When you have gone through the entries below, state how many lines include the word "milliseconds" and write nothing else.

━━━━━━━━━━━━━━━━━━━━━━━━━━━━━━

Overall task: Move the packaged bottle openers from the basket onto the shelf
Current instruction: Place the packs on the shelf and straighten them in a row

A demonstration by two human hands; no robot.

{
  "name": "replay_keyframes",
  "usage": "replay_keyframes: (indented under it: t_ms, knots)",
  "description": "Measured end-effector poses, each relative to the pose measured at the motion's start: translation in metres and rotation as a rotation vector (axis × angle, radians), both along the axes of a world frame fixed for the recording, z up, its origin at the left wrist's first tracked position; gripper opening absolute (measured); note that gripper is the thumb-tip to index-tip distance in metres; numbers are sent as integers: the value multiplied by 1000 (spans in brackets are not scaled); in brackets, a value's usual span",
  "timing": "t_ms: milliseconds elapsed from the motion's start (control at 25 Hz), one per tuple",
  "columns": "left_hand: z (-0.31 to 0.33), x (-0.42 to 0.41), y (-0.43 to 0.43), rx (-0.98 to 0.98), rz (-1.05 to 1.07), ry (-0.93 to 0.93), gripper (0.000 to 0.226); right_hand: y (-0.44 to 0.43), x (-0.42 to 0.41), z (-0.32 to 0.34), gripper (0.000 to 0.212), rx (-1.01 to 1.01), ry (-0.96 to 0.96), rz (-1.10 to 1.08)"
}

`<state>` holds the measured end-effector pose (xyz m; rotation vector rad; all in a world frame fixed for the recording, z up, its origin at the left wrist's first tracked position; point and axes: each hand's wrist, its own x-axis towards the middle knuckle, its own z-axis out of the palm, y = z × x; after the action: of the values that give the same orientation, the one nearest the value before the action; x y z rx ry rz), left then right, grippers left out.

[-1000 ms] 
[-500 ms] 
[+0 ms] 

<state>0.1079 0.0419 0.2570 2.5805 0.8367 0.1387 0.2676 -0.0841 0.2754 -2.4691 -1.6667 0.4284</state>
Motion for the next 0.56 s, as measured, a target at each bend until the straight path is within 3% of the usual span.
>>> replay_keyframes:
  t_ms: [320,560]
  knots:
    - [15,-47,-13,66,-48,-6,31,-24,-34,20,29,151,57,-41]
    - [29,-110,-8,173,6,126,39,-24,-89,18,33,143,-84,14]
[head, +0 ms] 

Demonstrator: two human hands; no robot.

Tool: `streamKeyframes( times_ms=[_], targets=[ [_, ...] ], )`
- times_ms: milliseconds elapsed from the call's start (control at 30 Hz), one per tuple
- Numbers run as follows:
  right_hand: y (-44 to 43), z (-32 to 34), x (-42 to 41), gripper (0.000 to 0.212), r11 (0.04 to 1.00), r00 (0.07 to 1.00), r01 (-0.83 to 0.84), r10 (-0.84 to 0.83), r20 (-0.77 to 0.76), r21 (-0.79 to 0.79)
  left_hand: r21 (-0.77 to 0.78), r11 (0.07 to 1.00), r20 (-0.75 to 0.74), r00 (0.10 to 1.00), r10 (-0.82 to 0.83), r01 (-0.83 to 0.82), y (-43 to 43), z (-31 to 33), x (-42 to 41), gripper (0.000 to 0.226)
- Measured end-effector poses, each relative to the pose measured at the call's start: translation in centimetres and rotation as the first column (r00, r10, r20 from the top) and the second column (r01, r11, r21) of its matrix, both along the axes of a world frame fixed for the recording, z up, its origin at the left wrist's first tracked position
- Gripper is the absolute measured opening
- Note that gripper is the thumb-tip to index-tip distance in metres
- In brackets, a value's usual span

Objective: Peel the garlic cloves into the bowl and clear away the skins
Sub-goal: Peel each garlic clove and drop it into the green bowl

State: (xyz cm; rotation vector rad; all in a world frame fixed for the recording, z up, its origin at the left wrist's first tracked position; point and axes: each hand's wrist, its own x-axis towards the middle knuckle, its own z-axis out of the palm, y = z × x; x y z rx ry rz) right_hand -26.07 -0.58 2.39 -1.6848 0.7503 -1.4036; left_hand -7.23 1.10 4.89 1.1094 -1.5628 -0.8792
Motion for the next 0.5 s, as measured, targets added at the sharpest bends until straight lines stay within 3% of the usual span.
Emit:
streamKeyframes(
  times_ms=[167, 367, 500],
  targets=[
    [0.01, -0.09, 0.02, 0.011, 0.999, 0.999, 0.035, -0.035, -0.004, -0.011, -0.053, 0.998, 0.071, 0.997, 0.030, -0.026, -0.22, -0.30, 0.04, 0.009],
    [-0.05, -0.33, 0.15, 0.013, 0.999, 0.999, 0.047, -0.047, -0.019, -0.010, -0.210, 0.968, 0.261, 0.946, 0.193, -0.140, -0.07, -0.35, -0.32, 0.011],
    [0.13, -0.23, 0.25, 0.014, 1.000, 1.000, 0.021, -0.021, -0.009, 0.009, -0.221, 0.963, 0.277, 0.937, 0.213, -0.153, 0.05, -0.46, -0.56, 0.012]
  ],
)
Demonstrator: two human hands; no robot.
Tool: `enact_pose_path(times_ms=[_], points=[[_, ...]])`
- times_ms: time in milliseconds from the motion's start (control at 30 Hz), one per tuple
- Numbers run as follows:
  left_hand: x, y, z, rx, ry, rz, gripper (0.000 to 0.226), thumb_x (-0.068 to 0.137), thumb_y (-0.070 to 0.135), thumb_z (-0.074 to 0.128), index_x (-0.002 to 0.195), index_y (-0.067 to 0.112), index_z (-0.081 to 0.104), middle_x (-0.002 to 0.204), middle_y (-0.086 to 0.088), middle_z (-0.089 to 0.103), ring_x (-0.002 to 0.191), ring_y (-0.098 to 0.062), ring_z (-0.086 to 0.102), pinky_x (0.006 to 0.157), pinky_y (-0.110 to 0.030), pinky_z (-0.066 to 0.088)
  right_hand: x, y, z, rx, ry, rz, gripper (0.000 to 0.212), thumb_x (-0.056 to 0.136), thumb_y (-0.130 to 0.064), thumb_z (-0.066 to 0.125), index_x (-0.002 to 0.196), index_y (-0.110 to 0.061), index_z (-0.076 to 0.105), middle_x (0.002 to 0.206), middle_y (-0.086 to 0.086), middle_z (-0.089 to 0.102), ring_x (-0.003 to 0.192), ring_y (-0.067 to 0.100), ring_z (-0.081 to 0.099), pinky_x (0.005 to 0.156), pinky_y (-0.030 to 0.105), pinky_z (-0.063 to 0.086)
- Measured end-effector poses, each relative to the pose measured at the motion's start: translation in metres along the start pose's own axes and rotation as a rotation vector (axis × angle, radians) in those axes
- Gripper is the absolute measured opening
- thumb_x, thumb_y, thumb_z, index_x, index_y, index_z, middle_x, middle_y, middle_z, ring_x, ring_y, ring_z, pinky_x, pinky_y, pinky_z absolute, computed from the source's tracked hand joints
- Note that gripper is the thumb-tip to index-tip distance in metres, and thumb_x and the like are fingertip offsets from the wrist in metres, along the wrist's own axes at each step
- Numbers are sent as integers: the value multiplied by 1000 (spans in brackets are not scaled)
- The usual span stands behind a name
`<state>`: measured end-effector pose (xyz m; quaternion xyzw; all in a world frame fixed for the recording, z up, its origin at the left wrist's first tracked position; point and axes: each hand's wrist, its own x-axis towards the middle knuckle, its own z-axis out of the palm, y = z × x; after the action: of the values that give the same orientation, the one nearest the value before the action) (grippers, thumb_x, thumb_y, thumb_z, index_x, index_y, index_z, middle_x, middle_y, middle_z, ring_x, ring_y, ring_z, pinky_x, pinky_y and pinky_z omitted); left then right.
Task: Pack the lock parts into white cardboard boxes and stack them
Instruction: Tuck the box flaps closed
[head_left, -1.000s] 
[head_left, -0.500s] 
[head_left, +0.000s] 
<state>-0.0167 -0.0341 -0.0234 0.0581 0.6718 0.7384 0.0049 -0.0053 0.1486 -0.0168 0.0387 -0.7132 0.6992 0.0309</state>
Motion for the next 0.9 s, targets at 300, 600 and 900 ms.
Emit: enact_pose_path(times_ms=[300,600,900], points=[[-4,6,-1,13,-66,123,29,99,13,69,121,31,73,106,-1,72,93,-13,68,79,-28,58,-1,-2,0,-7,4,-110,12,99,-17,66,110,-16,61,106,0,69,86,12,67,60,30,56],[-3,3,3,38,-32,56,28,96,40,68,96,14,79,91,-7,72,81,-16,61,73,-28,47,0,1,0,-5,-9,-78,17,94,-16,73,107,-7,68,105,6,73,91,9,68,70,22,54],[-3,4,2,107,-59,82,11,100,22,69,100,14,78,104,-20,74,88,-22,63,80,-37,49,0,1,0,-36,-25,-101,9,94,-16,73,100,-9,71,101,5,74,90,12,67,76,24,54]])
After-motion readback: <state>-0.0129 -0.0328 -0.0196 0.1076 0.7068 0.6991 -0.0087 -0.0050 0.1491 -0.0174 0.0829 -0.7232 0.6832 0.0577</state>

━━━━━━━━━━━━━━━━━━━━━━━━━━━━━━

Answer to the exercise:
3